#### Work item
All of the data should be restated word for word.

#### Input data
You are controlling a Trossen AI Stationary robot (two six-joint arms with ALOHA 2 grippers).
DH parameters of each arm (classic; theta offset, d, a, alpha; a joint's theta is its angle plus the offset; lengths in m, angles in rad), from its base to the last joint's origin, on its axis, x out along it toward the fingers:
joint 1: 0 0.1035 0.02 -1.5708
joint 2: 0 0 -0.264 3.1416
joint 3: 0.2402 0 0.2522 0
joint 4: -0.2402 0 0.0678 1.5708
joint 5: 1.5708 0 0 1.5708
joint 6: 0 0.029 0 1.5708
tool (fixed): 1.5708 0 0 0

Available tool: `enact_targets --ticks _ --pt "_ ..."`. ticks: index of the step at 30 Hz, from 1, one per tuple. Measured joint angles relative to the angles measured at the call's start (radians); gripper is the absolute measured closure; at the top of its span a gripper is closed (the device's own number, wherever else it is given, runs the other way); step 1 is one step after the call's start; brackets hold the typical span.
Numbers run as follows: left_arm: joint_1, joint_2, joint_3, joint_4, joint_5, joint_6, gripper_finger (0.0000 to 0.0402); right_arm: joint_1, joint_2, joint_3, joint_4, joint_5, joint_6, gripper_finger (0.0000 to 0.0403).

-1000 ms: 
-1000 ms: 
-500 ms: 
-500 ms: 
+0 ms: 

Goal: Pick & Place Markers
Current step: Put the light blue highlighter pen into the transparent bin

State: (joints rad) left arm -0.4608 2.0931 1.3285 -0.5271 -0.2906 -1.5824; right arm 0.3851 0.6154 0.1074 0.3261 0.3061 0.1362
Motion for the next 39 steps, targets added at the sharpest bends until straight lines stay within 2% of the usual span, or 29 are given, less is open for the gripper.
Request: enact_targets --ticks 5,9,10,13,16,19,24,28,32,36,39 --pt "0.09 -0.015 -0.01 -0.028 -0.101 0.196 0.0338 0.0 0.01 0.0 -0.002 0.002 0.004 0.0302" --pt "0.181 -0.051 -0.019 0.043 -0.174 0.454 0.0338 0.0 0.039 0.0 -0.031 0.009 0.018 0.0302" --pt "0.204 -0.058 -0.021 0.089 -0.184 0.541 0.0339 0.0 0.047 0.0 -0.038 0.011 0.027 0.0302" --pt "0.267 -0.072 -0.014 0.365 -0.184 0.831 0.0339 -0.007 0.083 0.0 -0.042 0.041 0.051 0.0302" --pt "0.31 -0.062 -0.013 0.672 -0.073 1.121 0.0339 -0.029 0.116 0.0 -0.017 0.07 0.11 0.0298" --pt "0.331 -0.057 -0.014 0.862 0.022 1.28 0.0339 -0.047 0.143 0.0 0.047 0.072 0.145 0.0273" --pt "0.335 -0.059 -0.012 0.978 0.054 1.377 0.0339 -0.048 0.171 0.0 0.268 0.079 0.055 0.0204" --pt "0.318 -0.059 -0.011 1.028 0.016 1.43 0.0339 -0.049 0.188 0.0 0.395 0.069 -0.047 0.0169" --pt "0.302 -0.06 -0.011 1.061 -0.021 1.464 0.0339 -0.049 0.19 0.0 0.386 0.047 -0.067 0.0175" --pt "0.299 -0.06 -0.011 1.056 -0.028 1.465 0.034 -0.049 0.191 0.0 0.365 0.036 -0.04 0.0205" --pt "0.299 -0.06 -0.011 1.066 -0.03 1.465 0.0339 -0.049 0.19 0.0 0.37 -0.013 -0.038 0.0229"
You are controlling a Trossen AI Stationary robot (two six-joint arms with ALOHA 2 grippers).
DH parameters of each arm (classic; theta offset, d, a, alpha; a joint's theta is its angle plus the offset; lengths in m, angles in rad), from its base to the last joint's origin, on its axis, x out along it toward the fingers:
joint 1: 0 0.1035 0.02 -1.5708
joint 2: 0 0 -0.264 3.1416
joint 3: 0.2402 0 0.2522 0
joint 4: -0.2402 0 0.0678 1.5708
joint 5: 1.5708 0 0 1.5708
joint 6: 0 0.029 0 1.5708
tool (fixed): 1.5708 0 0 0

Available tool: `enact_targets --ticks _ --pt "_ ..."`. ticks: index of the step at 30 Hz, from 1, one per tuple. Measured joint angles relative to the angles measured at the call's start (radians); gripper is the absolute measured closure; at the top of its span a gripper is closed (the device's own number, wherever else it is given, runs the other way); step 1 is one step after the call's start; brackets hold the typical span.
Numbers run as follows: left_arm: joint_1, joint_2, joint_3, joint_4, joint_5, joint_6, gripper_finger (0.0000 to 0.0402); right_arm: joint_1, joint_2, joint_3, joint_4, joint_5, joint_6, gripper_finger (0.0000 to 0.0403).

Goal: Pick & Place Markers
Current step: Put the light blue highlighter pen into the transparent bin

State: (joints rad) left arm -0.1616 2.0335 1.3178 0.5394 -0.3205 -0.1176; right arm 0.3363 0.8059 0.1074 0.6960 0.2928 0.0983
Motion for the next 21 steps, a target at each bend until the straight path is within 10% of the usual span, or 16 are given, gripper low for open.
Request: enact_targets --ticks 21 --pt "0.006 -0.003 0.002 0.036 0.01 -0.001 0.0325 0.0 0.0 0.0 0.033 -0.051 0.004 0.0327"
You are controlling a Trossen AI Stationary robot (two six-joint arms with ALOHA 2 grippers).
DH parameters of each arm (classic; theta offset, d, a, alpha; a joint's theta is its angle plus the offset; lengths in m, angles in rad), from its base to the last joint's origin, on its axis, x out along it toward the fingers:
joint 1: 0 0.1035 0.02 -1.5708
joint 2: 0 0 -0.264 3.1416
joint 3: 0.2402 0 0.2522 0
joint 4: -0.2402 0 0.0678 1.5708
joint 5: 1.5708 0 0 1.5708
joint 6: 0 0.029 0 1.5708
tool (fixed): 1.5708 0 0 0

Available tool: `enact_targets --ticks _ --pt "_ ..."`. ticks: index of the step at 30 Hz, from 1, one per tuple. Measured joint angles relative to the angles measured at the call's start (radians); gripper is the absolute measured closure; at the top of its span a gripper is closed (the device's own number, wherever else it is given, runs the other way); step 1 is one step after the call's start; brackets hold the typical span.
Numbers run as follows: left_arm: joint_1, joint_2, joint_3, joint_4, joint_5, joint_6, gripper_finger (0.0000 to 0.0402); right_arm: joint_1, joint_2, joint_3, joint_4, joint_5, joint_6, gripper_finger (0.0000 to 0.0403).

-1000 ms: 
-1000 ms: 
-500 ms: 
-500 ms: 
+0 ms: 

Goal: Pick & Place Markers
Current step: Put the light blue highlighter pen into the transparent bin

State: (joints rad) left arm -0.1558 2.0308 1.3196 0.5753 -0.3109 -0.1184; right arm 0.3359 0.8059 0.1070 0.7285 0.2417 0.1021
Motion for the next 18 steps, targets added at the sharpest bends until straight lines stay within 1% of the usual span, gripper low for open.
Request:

#### The answer
You are controlling a Trossen AI Stationary robot (two six-joint arms with ALOHA 2 grippers).
DH parameters of each arm (classic; theta offset, d, a, alpha; a joint's theta is its angle plus the offset; lengths in m, angles in rad), from its base to the last joint's origin, on its axis, x out along it toward the fingers:
joint 1: 0 0.1035 0.02 -1.5708
joint 2: 0 0 -0.264 3.1416
joint 3: 0.2402 0 0.2522 0
joint 4: -0.2402 0 0.0678 1.5708
joint 5: 1.5708 0 0 1.5708
joint 6: 0 0.029 0 1.5708
tool (fixed): 1.5708 0 0 0

Available tool: `enact_targets --ticks _ --pt "_ ..."`. ticks: index of the step at 30 Hz, from 1, one per tuple. Measured joint angles relative to the angles measured at the call's start (radians); gripper is the absolute measured closure; at the top of its span a gripper is closed (the device's own number, wherever else it is given, runs the other way); step 1 is one step after the call's start; brackets hold the typical span.
Numbers run as follows: left_arm: joint_1, joint_2, joint_3, joint_4, joint_5, joint_6, gripper_finger (0.0000 to 0.0402); right_arm: joint_1, joint_2, joint_3, joint_4, joint_5, joint_6, gripper_finger (0.0000 to 0.0403).

-1000 ms: 
-1000 ms: 
-500 ms: 
-500 ms: 
+0 ms: 

Goal: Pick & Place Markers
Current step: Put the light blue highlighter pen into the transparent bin

State: (joints rad) left arm -0.4608 2.0931 1.3285 -0.5271 -0.2906 -1.5824; right arm 0.3851 0.6154 0.1074 0.3261 0.3061 0.1362
Motion for the next 39 steps, targets added at the sharpest bends until straight lines stay within 2% of the usual span, or 29 are given, less is open for the gripper.
Request: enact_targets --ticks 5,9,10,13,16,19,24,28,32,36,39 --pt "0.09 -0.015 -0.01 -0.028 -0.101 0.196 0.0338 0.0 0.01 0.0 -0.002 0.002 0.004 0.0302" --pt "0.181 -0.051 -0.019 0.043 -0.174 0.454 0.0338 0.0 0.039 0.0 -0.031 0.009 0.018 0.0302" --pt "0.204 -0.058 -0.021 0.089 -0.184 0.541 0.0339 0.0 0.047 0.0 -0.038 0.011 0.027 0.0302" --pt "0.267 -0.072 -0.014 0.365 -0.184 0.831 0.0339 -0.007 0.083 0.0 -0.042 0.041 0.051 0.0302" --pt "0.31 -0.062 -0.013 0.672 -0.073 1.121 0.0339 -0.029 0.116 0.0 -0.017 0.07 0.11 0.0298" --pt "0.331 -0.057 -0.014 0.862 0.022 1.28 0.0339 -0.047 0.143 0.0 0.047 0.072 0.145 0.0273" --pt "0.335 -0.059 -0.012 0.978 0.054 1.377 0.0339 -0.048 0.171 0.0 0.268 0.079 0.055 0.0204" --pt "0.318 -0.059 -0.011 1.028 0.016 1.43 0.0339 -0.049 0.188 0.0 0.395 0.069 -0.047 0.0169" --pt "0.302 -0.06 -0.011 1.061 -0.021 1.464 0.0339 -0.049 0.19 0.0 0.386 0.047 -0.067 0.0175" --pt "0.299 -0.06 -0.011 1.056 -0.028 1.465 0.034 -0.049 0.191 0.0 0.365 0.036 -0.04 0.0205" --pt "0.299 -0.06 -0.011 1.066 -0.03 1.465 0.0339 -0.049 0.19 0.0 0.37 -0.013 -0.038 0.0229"
You are controlling a Trossen AI Stationary robot (two six-joint arms with ALOHA 2 grippers).
DH parameters of each arm (classic; theta offset, d, a, alpha; a joint's theta is its angle plus the offset; lengths in m, angles in rad), from its base to the last joint's origin, on its axis, x out along it toward the fingers:
joint 1: 0 0.1035 0.02 -1.5708
joint 2: 0 0 -0.264 3.1416
joint 3: 0.2402 0 0.2522 0
joint 4: -0.2402 0 0.0678 1.5708
joint 5: 1.5708 0 0 1.5708
joint 6: 0 0.029 0 1.5708
tool (fixed): 1.5708 0 0 0

Available tool: `enact_targets --ticks _ --pt "_ ..."`. ticks: index of the step at 30 Hz, from 1, one per tuple. Measured joint angles relative to the angles measured at the call's start (radians); gripper is the absolute measured closure; at the top of its span a gripper is closed (the device's own number, wherever else it is given, runs the other way); step 1 is one step after the call's start; brackets hold the typical span.
Numbers run as follows: left_arm: joint_1, joint_2, joint_3, joint_4, joint_5, joint_6, gripper_finger (0.0000 to 0.0402); right_arm: joint_1, joint_2, joint_3, joint_4, joint_5, joint_6, gripper_finger (0.0000 to 0.0403).

Goal: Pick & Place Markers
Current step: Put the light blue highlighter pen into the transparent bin

State: (joints rad) left arm -0.1616 2.0335 1.3178 0.5394 -0.3205 -0.1176; right arm 0.3363 0.8059 0.1074 0.6960 0.2928 0.0983
Motion for the next 21 steps, a target at each bend until the straight path is within 10% of the usual span, or 16 are given, gripper low for open.
Request: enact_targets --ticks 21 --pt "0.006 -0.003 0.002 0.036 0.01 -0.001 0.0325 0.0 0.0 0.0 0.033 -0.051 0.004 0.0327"
You are controlling a Trossen AI Stationary robot (two six-joint arms with ALOHA 2 grippers).
DH parameters of each arm (classic; theta offset, d, a, alpha; a joint's theta is its angle plus the offset; lengths in m, angles in rad), from its base to the last joint's origin, on its axis, x out along it toward the fingers:
joint 1: 0 0.1035 0.02 -1.5708
joint 2: 0 0 -0.264 3.1416
joint 3: 0.2402 0 0.2522 0
joint 4: -0.2402 0 0.0678 1.5708
joint 5: 1.5708 0 0 1.5708
joint 6: 0 0.029 0 1.5708
tool (fixed): 1.5708 0 0 0

Available tool: `enact_targets --ticks _ --pt "_ ..."`. ticks: index of the step at 30 Hz, from 1, one per tuple. Measured joint angles relative to the angles measured at the call's start (radians); gripper is the absolute measured closure; at the top of its span a gripper is closed (the device's own number, wherever else it is given, runs the other way); step 1 is one step after the call's start; brackets hold the typical span.
Numbers run as follows: left_arm: joint_1, joint_2, joint_3, joint_4, joint_5, joint_6, gripper_finger (0.0000 to 0.0402); right_arm: joint_1, joint_2, joint_3, joint_4, joint_5, joint_6, gripper_finger (0.0000 to 0.0403).

-1000 ms: 
-1000 ms: 
-500 ms: 
-500 ms: 
+0 ms: 

Goal: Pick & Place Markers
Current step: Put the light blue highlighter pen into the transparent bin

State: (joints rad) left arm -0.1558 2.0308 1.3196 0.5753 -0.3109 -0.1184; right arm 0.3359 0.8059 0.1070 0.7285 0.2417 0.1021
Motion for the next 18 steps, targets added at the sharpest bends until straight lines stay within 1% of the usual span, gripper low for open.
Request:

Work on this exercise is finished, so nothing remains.